Task brief —
Go through the data below and gather each line containing "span".

··· Material provided ···

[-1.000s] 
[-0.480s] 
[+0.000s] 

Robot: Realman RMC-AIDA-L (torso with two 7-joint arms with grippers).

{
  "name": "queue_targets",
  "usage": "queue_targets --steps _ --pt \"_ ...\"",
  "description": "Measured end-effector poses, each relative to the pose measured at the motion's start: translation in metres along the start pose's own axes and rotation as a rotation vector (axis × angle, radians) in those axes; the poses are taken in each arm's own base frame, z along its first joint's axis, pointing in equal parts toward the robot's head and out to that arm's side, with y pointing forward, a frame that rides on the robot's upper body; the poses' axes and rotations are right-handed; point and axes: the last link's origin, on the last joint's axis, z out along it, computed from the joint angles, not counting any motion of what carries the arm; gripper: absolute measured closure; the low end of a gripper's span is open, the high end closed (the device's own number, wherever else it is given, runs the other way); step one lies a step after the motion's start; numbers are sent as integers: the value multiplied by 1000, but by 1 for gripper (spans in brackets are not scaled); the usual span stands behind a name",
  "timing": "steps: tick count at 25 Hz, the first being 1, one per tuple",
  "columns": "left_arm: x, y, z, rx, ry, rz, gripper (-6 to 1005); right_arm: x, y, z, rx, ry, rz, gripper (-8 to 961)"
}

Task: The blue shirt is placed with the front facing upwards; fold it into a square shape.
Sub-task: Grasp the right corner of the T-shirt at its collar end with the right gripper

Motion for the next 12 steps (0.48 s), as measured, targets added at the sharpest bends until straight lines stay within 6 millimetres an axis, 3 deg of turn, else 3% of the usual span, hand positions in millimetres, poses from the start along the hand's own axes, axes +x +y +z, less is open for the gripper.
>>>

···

Answer to this problem —
  "description": "Measured end-effector poses, each relative to the pose measured at the motion's start: translation in metres along the start pose's own axes and rotation as a rotation vector (axis × angle, radians) in those axes; the poses are taken in each arm's own base frame, z along its first joint's axis, pointing in equal parts toward the robot's head and out to that arm's side, with y pointing forward, a frame that rides on the robot's upper body; the poses' axes and rotations are right-handed; point and axes: the last link's origin, on the last joint's axis, z out along it, computed from the joint angles, not counting any motion of what carries the arm; gripper: absolute measured closure; the low end of a gripper's span is open, the high end closed (the device's own number, wherever else it is given, runs the other way); step one lies a step after the motion's start; numbers are sent as integers: the value multiplied by 1000, but by 1 for gripper (spans in brackets are not scaled); the usual span stands behind a name",
Motion for the next 12 steps (0.48 s), as measured, targets added at the sharpest bends until straight lines stay within 6 millimetres an axis, 3 deg of turn, else 3% of the usual span, hand positions in millimetres, poses from the start along the hand's own axes, axes +x +y +z, less is open for the gripper.

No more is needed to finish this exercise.